§ **TASK OBJECTIVE**
Copy, from the material below, every line in which the word "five" can be found.

§ **SUPPLIED INFORMATION**
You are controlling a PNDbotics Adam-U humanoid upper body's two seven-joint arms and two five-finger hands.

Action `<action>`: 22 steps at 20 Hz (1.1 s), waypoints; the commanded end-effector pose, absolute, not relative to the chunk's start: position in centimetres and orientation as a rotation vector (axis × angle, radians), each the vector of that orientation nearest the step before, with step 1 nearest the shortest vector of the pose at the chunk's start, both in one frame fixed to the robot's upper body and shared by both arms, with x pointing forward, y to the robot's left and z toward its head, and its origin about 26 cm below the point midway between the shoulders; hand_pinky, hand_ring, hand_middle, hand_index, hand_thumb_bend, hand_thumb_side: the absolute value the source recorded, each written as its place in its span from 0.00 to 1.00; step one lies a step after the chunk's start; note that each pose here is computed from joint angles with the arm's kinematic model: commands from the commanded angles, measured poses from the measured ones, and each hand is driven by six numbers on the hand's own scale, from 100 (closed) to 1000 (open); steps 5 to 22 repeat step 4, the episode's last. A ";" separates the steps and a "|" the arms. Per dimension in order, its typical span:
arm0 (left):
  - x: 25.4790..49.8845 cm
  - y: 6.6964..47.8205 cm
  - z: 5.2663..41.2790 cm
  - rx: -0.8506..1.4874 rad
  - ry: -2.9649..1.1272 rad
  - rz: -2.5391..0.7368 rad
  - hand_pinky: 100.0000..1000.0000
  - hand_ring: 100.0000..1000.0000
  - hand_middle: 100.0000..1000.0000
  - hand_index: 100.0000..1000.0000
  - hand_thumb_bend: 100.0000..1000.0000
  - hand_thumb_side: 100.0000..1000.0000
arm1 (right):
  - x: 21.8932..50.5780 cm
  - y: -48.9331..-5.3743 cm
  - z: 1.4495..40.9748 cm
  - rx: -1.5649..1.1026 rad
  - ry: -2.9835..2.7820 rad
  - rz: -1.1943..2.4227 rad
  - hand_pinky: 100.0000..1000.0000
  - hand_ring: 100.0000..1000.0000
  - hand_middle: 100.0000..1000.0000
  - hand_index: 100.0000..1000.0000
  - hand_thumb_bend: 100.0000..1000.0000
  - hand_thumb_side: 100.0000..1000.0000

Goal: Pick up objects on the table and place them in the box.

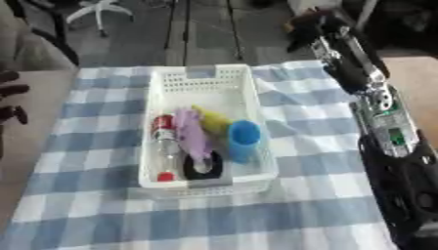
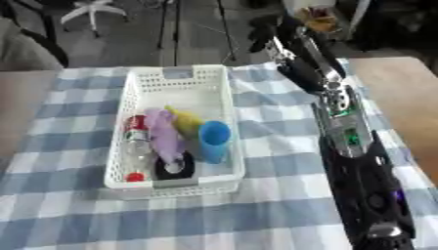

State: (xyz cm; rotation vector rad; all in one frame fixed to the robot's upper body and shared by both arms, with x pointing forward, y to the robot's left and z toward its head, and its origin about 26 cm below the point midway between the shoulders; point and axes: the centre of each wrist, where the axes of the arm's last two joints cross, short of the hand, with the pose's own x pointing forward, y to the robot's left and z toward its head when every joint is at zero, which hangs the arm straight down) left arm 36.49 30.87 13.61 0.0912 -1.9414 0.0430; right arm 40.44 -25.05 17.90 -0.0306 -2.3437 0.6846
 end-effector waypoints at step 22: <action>35.8 32.0 15.3 0.116 -2.008 -0.024 0.14 0.60 0.62 0.76 0.51 0.88 | 40.4 -25.6 19.0 -0.057 -2.365 0.700 0.58 0.51 0.55 0.75 0.00 0.65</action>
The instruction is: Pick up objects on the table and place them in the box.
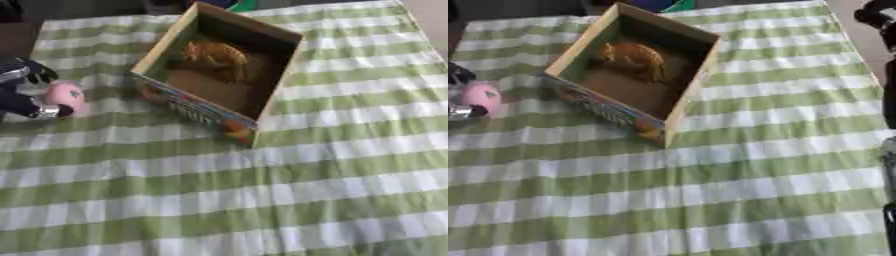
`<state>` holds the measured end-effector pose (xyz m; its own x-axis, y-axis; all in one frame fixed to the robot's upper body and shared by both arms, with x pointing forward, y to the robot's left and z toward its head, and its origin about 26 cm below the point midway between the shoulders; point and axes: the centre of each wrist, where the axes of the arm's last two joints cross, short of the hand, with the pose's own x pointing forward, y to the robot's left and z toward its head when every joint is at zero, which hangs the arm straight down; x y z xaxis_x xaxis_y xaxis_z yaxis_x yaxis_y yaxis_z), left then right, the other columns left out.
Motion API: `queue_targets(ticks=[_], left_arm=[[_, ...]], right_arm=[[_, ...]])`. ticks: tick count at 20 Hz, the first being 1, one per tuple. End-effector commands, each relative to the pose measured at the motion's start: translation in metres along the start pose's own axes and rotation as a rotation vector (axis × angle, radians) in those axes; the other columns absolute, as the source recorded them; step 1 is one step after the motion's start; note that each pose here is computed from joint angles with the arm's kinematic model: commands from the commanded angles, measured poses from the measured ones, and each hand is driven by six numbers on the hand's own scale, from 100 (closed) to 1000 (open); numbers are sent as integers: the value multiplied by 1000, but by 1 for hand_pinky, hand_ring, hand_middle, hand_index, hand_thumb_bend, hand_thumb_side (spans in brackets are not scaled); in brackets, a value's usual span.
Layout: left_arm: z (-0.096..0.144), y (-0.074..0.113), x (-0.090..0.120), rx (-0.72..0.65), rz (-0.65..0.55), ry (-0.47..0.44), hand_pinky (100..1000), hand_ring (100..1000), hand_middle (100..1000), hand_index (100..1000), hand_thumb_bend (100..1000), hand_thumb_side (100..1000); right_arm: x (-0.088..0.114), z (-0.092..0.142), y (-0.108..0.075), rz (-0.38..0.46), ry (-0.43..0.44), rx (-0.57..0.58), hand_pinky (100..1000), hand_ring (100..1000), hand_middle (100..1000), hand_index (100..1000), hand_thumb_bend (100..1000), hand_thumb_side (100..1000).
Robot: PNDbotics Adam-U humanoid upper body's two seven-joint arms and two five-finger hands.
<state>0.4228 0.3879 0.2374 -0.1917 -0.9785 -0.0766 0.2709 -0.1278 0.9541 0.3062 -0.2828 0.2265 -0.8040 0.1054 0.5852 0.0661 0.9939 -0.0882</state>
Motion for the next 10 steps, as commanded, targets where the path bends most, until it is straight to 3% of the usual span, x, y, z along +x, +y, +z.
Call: queue_targets(ticks=[1,4,10], left_arm=[[8,16,-4,27,-20,21,538,790,756,872,520,679],[6,15,-4,31,-23,35,513,771,733,847,405,602],[3,11,-3,61,-19,55,439,706,653,783,258,539]], right_arm=[[8,-5,-1,8,-33,9,755,841,538,874,100,1000],[8,-5,-1,5,-33,8,756,841,537,874,100,1000],[7,-5,-1,2,-31,5,756,841,537,874,100,1000]])
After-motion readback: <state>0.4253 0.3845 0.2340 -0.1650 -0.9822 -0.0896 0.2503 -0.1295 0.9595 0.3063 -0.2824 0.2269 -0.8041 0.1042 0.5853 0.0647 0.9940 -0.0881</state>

§ **TASK RESULT**
You are controlling a PNDbotics Adam-U humanoid upper body's two seven-joint arms and two five-finger hands.
Robot: PNDbotics Adam-U humanoid upper body's two seven-joint arms and two five-finger hands.

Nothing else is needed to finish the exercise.